My husband came down with Alzheimer's at 48 years old.  He was sick for 7 years (but he showed signs of this for at least 10 years prior ) and died at 54 years old in 2004.  This April, it will be ten years since he's passed.

I had 3 girls at home at that time; one was 7 , one, 14 and the other, 18. My middle one, who at that time was an angry teen with issues of her own, started to show signs of breaking . She started drinking, smoking and CUTTING. I was losing it . I wanted to jump off a bridge myself. I remember locking myself in my walk-in closet for hours in the dark, crying and at times, talking to God and hating Him.
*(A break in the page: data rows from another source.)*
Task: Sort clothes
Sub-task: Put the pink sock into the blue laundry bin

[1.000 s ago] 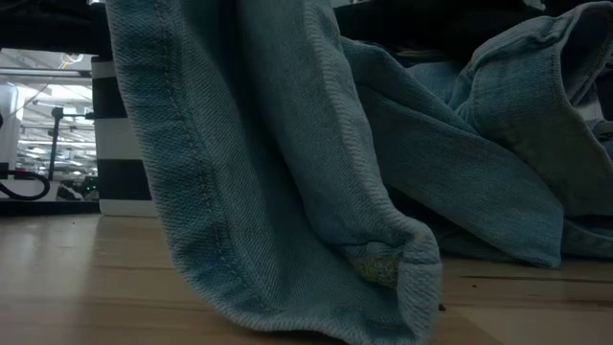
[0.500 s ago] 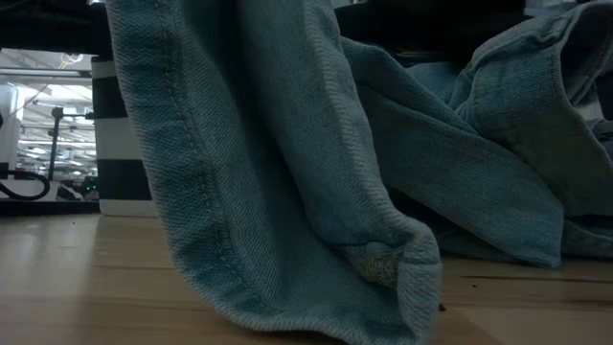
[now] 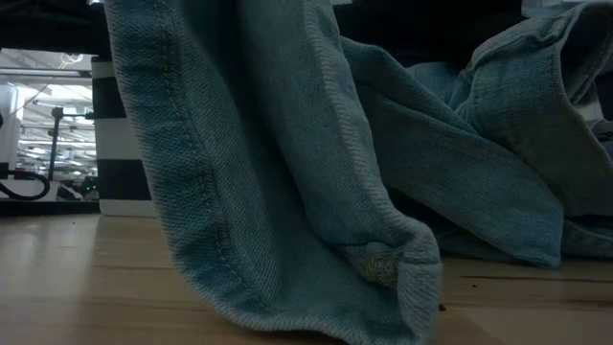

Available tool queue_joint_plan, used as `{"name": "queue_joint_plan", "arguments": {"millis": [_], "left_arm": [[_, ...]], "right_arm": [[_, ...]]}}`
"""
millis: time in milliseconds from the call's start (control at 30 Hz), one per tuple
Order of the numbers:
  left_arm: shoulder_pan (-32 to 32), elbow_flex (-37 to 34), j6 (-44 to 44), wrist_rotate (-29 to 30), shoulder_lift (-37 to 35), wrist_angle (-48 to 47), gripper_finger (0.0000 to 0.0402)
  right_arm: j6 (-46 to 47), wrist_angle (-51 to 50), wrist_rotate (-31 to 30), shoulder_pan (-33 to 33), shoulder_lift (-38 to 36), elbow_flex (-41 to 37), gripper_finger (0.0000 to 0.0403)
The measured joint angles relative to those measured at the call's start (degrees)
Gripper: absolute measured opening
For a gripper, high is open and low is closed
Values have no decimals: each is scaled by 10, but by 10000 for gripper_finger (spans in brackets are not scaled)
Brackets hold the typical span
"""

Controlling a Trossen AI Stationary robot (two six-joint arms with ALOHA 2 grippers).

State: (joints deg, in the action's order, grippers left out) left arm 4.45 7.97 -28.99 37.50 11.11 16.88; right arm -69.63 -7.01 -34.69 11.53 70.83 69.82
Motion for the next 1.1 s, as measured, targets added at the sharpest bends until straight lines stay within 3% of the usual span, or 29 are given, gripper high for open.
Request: {"name": "queue_joint_plan", "arguments": {"millis": [333,700,867,1100], "left_arm": [[0,0,0,0,0,0,1],[0,0,0,0,0,0,1],[0,0,0,0,0,0,1],[0,0,0,0,0,0,1]], "right_arm": [[-29,235,203,-184,29,0,28],[-10,545,305,-299,145,19,28],[79,524,357,-311,211,109,28],[90,305,364,-311,285,226,28]]}}
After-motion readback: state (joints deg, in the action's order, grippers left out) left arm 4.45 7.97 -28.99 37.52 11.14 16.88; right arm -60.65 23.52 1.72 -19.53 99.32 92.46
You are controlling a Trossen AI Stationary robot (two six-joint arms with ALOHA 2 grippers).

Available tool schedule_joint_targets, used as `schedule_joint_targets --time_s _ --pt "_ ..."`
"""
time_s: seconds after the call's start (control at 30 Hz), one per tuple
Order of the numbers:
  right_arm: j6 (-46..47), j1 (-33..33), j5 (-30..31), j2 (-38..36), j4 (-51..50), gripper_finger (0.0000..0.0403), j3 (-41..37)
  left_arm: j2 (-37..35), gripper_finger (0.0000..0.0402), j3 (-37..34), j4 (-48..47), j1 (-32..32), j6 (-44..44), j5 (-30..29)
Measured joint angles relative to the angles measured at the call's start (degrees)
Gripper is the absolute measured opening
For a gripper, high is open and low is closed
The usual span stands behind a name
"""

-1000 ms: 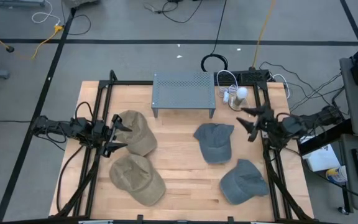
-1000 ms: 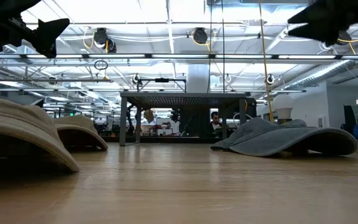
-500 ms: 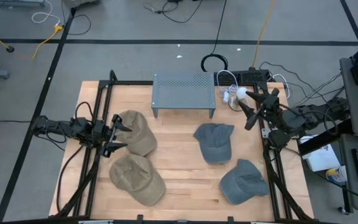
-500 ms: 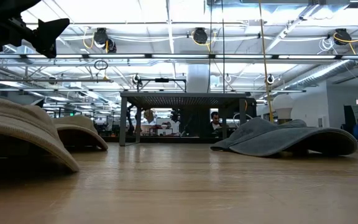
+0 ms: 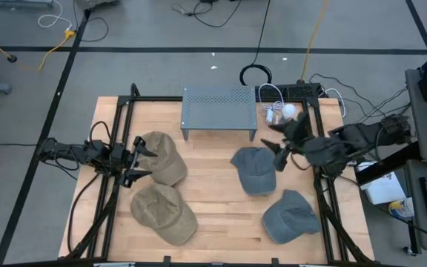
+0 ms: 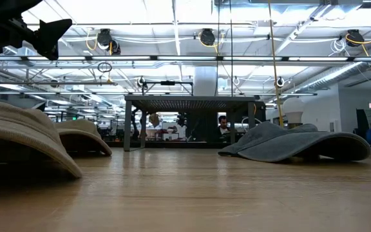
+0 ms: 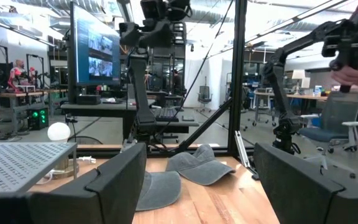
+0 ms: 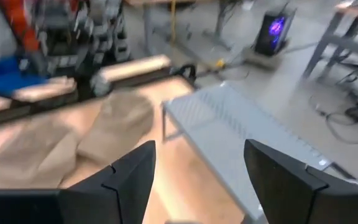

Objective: Pick & Place hat
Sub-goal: Put the top black cap on the shelf

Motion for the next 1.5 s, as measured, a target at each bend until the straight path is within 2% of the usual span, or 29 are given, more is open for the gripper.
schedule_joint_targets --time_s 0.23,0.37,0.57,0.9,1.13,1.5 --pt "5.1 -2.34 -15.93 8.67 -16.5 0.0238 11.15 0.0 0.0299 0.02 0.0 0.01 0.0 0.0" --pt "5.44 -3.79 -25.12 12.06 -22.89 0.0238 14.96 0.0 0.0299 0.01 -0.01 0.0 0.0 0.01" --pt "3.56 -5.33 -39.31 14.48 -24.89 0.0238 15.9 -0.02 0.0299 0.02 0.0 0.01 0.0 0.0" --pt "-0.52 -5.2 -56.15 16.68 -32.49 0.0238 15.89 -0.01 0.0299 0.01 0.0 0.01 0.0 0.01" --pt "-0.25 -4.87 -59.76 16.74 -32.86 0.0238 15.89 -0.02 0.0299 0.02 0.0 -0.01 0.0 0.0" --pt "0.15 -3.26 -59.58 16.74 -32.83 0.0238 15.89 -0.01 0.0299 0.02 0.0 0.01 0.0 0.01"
I really don't know who gave me the strength to stop and finally face the reality of the situation.

The story is long but the point is that I told my middle child (that loves to write) to put down everything on paper-- all her fear , emotions , her anger at me , the lost hope for her dad and loneliness.

She did and she wrote a beautiful memoir as her final thesis at Emerson College in Boston and she won the Dean's award for best thesis in 2011.  Her book is entitled "Beside the Mountain" by Stefania Silvestri.

My life is all over those pages, and her life is there for people to read and judge . My in-laws hate me because she talked about them not believing me when I called them, realizing soon that they were in fact blaming me for his disease , calling it depression . We did make peace at the end but now this is bringing all the hate back out again. They didn't read it as a cry for help, as it indeed was at the time, or as a love story as it turned out to be in the end.  They only view it all as something shameful to talk about.  I'm hear to tell you that it isn't.  

My daughter wrote a book  but I don't know how many people read the book .  I don't believe no one really understands this subject of early onset Alzheimer's.  Alzheimer's is a disease is now rising, especially among the young. Currently, about half a million people suffer from this disease at an early age, or, younger than 65.  Again, my husband was only 48.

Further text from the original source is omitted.